- BRIEF
In the records below, find the line containing "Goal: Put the" and the line containing "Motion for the"; please repeat exactly the lines from one to the other, both included, and nothing more.
***** STUDY MATERIAL *****
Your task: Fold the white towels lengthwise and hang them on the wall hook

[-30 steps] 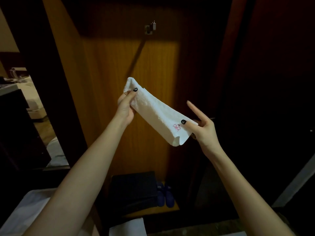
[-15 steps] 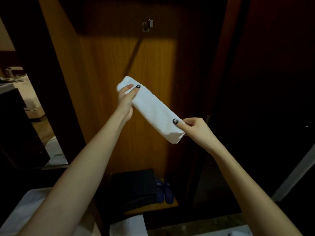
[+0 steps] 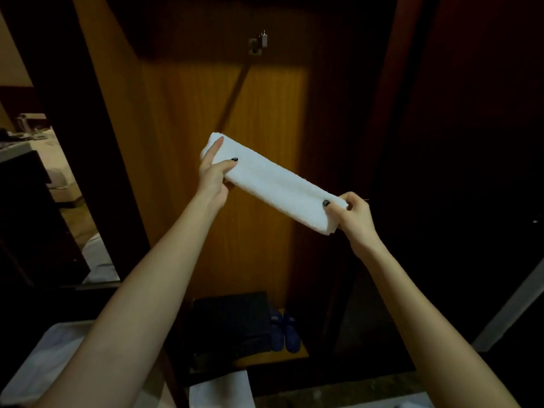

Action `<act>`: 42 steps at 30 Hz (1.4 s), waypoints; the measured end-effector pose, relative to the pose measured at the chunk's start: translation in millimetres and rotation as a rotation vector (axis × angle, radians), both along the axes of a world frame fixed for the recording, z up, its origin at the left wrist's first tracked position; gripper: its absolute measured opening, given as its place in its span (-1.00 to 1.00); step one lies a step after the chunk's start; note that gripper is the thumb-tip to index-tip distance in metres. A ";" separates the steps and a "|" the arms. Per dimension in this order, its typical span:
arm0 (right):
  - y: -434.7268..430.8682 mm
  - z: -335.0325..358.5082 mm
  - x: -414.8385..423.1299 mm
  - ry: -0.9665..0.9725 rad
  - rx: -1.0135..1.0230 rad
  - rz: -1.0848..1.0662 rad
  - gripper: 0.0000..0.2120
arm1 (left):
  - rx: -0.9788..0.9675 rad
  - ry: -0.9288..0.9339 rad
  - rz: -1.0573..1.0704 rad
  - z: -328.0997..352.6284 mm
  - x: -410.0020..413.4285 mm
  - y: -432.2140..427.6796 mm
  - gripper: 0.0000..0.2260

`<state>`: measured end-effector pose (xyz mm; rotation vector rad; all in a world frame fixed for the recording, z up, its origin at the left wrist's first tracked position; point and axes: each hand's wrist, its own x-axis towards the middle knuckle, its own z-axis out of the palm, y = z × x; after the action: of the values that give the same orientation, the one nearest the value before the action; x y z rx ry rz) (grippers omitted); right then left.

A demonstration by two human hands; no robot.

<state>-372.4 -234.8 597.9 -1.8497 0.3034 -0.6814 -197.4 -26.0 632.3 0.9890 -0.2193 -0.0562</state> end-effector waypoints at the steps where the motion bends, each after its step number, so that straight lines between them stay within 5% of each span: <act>1: -5.2 0.5 -0.2 -0.028 0.020 0.007 -0.93 | 0.018 0.005 0.014 -0.1 -0.1 0.6 -0.54; 4: -21.9 6.7 -1.7 -0.137 0.094 0.088 -0.63 | 0.076 0.020 0.072 0.3 1.5 4.7 -0.64; 14: -58.5 70.9 44.9 -0.165 0.159 0.237 -0.71 | 0.278 -0.159 0.019 47.1 10.9 35.3 -0.74; 20: -74.9 130.6 101.7 -0.231 -0.079 0.301 -0.59 | 0.483 -0.351 0.025 98.6 59.9 56.4 -0.74; 30: -99.3 237.6 229.7 -0.373 -0.095 0.330 -0.62 | 0.278 -0.521 0.054 181.5 179.4 33.7 -0.73; 37: -130.6 304.4 348.0 -0.436 -0.023 0.279 -0.73 | 0.356 -0.612 0.034 236.7 281.8 11.5 -0.62; 42: -151.1 326.5 432.4 -0.390 0.043 0.230 -0.71 | 0.348 -0.563 0.094 260.5 355.1 -10.6 -0.78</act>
<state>60.0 -385.9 924.5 -1.6365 -0.1456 -0.8466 157.7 -36.7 892.8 1.3469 -0.6953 0.2823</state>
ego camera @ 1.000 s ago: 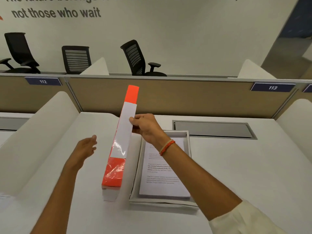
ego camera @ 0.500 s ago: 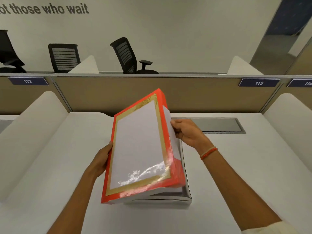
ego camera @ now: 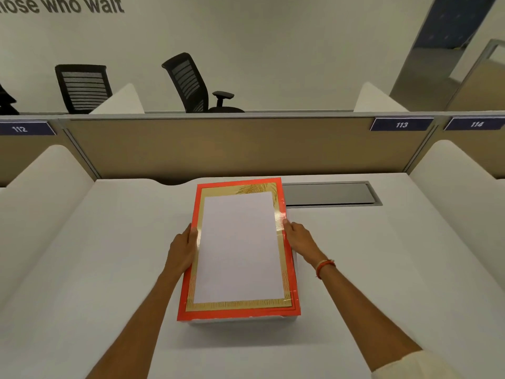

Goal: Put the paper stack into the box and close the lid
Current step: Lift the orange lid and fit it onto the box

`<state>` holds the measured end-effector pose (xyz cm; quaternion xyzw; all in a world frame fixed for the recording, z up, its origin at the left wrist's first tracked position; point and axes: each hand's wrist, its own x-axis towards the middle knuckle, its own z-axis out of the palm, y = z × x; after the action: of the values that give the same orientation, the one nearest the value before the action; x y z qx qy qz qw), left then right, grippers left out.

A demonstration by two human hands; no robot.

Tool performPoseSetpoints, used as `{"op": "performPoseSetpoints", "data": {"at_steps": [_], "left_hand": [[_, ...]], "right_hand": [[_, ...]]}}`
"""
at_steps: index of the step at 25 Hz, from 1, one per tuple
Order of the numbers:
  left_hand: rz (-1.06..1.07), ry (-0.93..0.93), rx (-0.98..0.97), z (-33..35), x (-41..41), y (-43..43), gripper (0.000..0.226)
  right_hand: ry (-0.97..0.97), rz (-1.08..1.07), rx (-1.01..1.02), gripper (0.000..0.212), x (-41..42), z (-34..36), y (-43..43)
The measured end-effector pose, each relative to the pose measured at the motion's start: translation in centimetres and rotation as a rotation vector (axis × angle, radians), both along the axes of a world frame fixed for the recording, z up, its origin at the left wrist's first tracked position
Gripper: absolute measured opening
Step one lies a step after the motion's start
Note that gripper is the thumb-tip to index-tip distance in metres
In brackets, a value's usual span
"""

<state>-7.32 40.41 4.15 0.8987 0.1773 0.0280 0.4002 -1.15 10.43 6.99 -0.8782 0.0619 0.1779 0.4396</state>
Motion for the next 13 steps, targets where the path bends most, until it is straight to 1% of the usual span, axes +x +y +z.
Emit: {"op": "performPoseSetpoints", "data": {"at_steps": [3, 6, 13], "left_hand": [[-0.024, 0.026, 0.093, -0.3, 0.3, -0.3, 0.056], [-0.025, 0.064, 0.155, -0.8, 0.5, -0.6, 0.056], [-0.015, 0.088, 0.156, -1.6, 0.7, -0.8, 0.051]], "right_hand": [[0.016, -0.019, -0.019, 0.057, 0.0, -1.6, -0.1], [0.023, -0.027, -0.018, 0.057, 0.0, -2.5, -0.1], [0.021, -0.044, -0.034, 0.055, 0.2, -3.5, 0.4]]}}
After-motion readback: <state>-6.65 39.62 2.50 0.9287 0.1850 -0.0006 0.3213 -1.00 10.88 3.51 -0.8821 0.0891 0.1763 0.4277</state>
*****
- RESULT OF THE TASK
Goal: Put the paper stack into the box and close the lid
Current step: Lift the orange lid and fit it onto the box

`<state>` holds the measured end-effector pose (xyz cm; quaternion xyzw; all in a world frame fixed for the recording, z up, its origin at the left wrist's first tracked position; point and axes: each hand's wrist, its own x-axis towards the middle knuckle, its own z-axis out of the palm, y = z × x; after the action: of the values that give the same orientation, the one nearest the value before the action; x y z qx qy qz qw), left then right, grippers left out.

A demonstration by two human hands; no robot.

Tool performPoseSetpoints, used as `{"op": "performPoseSetpoints", "data": {"at_steps": [_], "left_hand": [[_, ...]], "right_hand": [[_, ...]]}}`
"""
at_steps: index of the step at 25 Hz, from 1, one per tuple
Order of the numbers:
  left_hand: rz (-1.06..1.07), ry (-0.93..0.93), rx (-0.98..0.97), z (-33..35), x (-41..41), y (-43..43), gripper (0.000..0.226)
  right_hand: ry (-0.97..0.97), rz (-1.08..1.07), rx (-1.01..1.02), gripper (0.000..0.212), x (-41..42), z (-34..36), y (-43..43)
The measured end-effector pose, each relative to the pose measured at the motion's start: translation in centimetres and rotation as a rotation vector (axis × angle, radians), both along the axes of a world frame fixed for the recording, z up, its origin at the left wrist's first tracked position
Gripper: absolute measured opening
Step one lies a step after the motion's start
Note that gripper is the thumb-tip to index-tip distance in metres
In brackets, a value's usual span
"""

<state>-7.32 40.41 4.15 0.8987 0.1773 0.0280 0.4002 -1.15 10.43 6.99 -0.8782 0.0619 0.1779 0.4396</state>
Motion for the next 13 steps, targets where the path bends most, until it is straight to 1% of the usual span, axes +x +y +z.

No additional lines are needed for this answer.